Dr. John Seyller, Professor of Art History, University of Vermont, received his Ph.D. from Harvard University in 1986. Since then he has discovered many inscriptions that substantially alter long-established chronologies and has provided an extraordinarily complete account of the mechanisms of the Mughal library and painting workshop. In one exhaustive article (Artibus Asiae, 1997), he opened up an entirely new field with a study of the information recorded in inspection notes written on the flyleaves of hundreds of manuscripts once in the imperial Mughal library.
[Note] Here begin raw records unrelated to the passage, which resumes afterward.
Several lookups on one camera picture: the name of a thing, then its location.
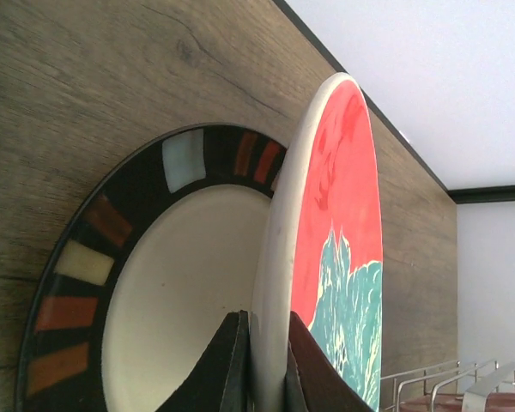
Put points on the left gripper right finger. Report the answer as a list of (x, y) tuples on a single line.
[(311, 382)]

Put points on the black rimmed round plate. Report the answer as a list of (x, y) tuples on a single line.
[(148, 267)]

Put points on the wire dish rack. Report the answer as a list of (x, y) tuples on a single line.
[(453, 385)]

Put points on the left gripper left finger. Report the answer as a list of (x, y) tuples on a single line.
[(219, 380)]

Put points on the black frame rail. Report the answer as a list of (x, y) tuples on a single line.
[(441, 74)]

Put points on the red plate teal flower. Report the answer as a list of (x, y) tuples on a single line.
[(322, 252)]

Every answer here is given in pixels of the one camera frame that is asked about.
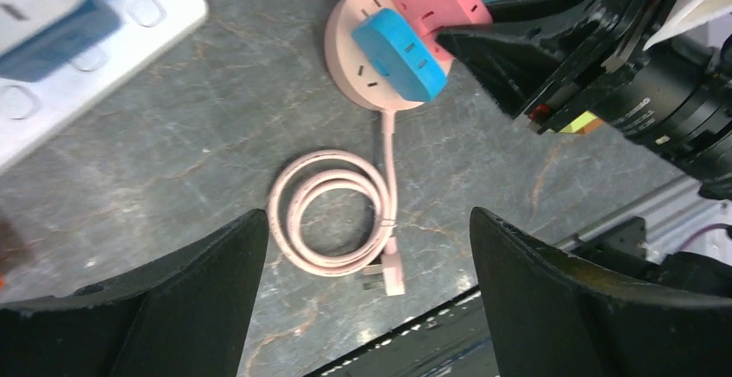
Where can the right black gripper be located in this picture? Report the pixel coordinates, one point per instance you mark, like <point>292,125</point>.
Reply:
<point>629,62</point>

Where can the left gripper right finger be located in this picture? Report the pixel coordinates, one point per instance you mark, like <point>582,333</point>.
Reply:
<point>599,312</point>

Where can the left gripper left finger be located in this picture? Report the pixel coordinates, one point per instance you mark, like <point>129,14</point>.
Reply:
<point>184,314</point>

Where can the pink adapter plug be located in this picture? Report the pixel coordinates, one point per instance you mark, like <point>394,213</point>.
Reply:
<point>427,16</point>

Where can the blue adapter plug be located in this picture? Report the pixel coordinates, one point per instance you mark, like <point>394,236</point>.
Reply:
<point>399,55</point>

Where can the pink round socket with cable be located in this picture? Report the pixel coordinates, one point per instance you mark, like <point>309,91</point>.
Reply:
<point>316,173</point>

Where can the orange green lego stack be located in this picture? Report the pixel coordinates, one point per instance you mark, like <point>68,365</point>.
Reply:
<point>583,124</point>

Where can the white long power strip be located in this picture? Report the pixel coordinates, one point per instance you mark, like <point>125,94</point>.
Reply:
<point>61,74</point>

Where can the blue white cube adapter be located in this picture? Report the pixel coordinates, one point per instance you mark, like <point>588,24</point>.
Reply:
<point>51,20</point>

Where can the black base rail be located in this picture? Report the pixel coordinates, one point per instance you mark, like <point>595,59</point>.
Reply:
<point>451,339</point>

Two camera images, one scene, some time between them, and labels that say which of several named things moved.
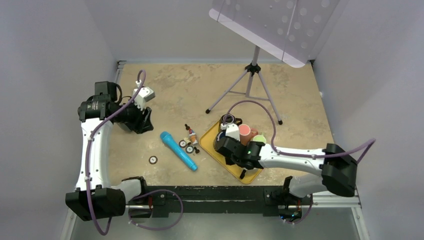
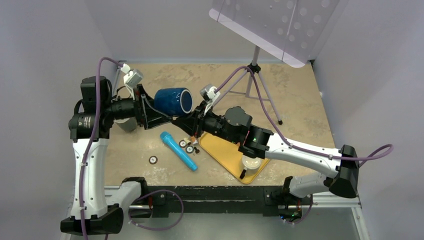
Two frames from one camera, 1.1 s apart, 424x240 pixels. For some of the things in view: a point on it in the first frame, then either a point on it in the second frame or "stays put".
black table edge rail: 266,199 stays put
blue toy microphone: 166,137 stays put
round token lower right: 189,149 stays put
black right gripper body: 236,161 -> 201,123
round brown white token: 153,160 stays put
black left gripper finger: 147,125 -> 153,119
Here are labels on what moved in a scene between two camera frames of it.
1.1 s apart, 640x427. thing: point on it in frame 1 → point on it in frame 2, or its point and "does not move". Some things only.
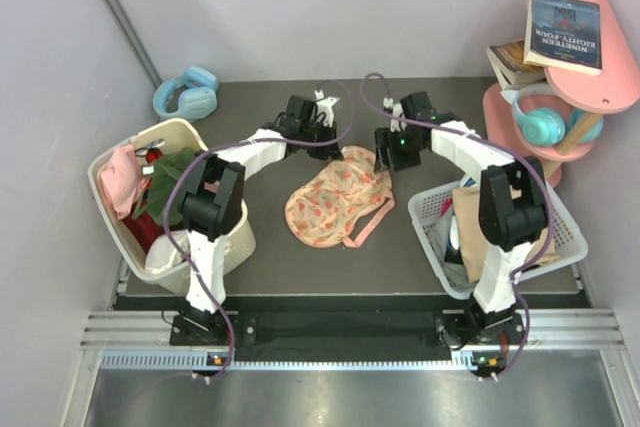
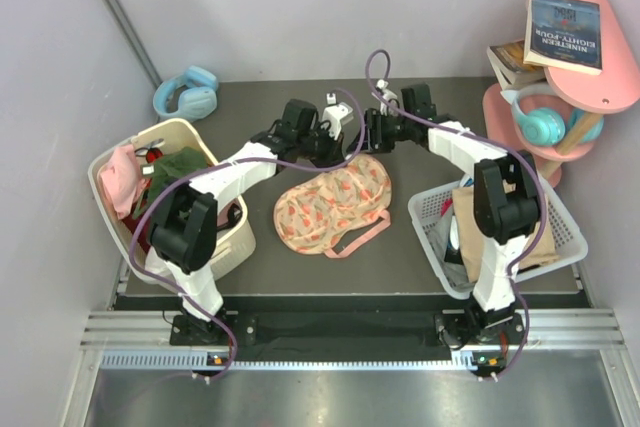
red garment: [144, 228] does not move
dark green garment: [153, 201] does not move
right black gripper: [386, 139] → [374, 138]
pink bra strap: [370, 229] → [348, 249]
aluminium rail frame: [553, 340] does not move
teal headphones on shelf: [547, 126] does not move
The notes reveal the manuscripts’ source of acquisition, rate of perusal, monetary value, and qualitative ranking (e.g., first class, second grade), thus constituting the most extensive source of contemporary information about Mughal collecting and connoisseurship.
His Pearls of the Parrot of India: The Walters Art Museum Khamsa of Amir Khusraw of Delhi (2001) is a model monographic study of a deluxe literary manuscript. This was followed by The Adventures of Hamza: Painting and Storytelling in Mughal India, a ground-breaking catalogue of the Persian popular romance known as the Hamzanama (1557-1572) that accompanied a major international exhibition (2002-2003). Three books published in 2010, 2011, and 2013 present many previously unpublished Mughal works from a major private collection, an important museum in India, and ground-breaking essays on six of the greatest Mughal painters of the 16th and 17th centuries.
His current research projects include a corpus of Indo-Islamic seals, studies of several manuscripts illustrated at the Mughal courts in Agra and Allahabad in the early 17th century, and catalogues of paintings from the Punjab Hills, the Deccan, and Central India in the Mittal Museum in Hyderabad.